# FireFly - a racehorse



## LoveStory10 (Oct 31, 2009)

I closed my eyes as the horse moved around the turn. I loved this so much. I loved the wind in my face, the ground flashing past as the horses long legs thundered along. But most of all, I loved the sense of freedom. I opened my eyes and loosened the reins. My mount responded by quickening her already fast pace, until the trees flashing past were just blurs. I smiled as we flew past other horses. This horse was going to be a champion; there was no doubt about that. I stood in my stirrups and pulled on the reins. The horse tossed her head, wanting to keep running. I laughed, and pulled a little harder. She tossed her head again, but slowed to a canter, then to a slow trot. I patted her. “I know you love running big girl, that’s why you’re going to be a great racer.” I told her quietly.

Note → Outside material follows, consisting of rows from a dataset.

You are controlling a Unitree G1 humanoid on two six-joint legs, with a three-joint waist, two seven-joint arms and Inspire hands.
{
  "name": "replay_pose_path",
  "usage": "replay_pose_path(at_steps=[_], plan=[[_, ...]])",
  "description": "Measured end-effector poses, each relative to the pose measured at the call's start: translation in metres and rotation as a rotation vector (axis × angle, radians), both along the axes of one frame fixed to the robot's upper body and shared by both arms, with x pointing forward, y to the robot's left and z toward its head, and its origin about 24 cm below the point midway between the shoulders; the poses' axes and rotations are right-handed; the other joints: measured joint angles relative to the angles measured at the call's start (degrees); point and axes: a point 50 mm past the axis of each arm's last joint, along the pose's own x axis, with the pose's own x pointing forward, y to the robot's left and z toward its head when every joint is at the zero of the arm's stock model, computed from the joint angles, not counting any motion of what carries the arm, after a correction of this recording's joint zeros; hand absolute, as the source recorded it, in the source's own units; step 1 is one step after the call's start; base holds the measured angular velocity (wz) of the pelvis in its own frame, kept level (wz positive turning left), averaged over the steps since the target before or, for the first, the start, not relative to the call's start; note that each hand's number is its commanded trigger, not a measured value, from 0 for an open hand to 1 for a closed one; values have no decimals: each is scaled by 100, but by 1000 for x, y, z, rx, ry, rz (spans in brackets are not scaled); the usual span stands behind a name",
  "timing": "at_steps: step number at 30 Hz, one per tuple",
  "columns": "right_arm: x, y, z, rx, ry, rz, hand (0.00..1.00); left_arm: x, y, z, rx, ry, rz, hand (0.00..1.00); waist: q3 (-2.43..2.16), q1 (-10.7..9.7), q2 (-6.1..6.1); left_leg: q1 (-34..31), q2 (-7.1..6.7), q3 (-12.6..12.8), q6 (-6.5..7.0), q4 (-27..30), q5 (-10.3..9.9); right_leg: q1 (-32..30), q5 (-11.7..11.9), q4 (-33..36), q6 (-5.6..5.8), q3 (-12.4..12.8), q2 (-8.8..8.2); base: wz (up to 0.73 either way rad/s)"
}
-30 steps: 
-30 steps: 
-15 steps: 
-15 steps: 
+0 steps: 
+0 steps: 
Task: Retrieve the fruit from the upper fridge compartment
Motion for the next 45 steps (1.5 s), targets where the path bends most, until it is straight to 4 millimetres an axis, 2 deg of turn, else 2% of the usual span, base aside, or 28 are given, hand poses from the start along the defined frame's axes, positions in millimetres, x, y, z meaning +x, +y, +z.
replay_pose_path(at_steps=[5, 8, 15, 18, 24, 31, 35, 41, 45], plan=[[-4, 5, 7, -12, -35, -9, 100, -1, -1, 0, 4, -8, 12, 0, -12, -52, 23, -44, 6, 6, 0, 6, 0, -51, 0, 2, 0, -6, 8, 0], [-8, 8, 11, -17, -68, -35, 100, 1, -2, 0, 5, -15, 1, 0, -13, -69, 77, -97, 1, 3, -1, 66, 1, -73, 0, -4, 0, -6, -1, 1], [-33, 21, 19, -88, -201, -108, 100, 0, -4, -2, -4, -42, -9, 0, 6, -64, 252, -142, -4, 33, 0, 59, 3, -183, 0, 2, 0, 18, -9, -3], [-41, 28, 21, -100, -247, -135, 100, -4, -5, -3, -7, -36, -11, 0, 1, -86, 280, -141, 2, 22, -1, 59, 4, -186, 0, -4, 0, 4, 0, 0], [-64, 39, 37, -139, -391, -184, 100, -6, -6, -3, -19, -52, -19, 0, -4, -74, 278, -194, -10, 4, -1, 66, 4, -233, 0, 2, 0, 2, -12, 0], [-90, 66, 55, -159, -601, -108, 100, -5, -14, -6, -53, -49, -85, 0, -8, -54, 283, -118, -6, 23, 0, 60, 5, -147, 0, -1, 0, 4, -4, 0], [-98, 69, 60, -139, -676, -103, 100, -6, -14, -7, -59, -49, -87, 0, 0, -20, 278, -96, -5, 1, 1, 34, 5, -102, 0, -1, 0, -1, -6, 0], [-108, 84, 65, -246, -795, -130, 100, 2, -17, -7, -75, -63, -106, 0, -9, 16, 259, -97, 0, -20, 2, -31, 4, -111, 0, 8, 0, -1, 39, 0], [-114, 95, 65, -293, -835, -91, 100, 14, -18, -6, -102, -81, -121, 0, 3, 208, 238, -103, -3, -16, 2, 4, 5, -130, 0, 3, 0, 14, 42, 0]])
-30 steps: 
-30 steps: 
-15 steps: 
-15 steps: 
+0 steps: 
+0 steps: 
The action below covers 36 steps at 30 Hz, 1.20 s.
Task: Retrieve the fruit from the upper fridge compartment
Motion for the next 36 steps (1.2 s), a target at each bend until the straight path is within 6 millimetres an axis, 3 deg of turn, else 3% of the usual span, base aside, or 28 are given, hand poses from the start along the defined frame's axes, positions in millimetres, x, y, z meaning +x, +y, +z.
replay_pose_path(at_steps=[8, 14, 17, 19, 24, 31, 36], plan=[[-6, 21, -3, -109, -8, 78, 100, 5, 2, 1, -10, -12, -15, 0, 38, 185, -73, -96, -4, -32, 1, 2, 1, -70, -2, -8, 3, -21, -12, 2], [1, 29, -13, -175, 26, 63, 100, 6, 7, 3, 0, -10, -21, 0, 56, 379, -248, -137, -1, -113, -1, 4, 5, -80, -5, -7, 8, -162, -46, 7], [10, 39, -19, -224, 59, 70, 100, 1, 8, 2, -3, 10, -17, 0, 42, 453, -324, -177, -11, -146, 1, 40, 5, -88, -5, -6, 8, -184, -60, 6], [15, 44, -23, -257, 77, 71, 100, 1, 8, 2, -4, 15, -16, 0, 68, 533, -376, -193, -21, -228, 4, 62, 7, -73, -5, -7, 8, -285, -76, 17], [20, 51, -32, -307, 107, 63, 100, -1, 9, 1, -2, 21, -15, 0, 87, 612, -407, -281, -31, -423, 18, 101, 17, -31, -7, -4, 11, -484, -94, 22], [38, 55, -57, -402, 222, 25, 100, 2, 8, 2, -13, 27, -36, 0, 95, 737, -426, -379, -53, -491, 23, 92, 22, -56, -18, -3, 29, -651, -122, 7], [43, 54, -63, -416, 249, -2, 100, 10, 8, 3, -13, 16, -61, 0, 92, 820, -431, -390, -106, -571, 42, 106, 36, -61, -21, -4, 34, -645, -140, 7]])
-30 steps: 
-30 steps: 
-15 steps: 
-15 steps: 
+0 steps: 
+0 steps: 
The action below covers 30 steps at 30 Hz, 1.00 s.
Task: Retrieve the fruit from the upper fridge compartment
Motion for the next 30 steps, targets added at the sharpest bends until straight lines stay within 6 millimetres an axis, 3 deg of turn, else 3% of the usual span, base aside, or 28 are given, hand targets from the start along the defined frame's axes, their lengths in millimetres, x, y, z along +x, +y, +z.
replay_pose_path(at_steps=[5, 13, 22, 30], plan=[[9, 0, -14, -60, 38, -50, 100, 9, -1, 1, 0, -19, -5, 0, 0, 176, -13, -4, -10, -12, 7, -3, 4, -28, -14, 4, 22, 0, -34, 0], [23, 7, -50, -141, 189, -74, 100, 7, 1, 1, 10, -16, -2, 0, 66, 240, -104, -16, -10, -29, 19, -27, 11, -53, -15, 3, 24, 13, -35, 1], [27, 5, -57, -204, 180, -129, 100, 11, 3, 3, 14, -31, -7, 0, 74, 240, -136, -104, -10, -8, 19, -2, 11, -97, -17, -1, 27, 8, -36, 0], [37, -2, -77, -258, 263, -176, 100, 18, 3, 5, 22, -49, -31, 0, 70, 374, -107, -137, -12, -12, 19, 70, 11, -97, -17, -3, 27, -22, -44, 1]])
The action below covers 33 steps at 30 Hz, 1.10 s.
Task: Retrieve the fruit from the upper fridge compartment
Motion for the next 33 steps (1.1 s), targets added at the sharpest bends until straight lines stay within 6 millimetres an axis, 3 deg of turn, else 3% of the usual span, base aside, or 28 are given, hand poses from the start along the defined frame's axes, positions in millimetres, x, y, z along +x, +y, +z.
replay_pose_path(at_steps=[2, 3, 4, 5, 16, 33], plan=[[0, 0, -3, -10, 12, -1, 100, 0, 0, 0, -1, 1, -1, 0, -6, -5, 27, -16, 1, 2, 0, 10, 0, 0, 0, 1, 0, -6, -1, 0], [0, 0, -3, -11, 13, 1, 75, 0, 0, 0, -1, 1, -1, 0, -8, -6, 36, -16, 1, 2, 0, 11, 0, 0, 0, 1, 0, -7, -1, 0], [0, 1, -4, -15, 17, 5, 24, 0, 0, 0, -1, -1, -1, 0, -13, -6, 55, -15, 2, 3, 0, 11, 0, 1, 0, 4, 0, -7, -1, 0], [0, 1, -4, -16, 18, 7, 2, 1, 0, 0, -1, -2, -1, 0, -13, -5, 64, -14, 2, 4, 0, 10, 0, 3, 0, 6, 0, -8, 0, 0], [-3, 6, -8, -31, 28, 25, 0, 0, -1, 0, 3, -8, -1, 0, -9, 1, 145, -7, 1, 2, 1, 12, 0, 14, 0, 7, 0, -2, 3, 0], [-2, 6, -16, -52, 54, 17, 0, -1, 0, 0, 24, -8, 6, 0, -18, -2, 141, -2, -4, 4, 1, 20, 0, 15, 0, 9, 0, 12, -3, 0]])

I walked her off the track, stopping next to our trainer, who smiled. “Each time I think you two cant possible do any better, you always do.” He said, patting the sweating mare. I laughed, dismounted, and gave the reins to the horses groom. I promised I’d be back the next day, then went over to meet my boyfriend. I found him standing by the rail with his eyes closed. I touched his arm. “You okay?” I asked softly. He sighed, opened his eyes and wrapped his arms around me. “You have no idea how scary it is for me, watching you gallop like that.” I smiled at that. I touched his cheek softly and replied, “Don’t worry about me; you know I’m actually a lot safer on horseback than I am on my own two feet.” He laughed. “No arguments there.” He said, smiling. He then took my hand and we walked to my car. He slipped into the driver’s seat before I could protest. I sighed, but climbed into the passenger seat. As he pulled away from the stable, I did what I always did: I turned in my seat for a last look at the beautiful galloping racehorses.


----------



## LoveStory10 (Oct 31, 2009)

Its not done yet...


----------



## Thatgirlsacowboy (Aug 17, 2009)

This will be exciting to read =) Sounds fun so far.


----------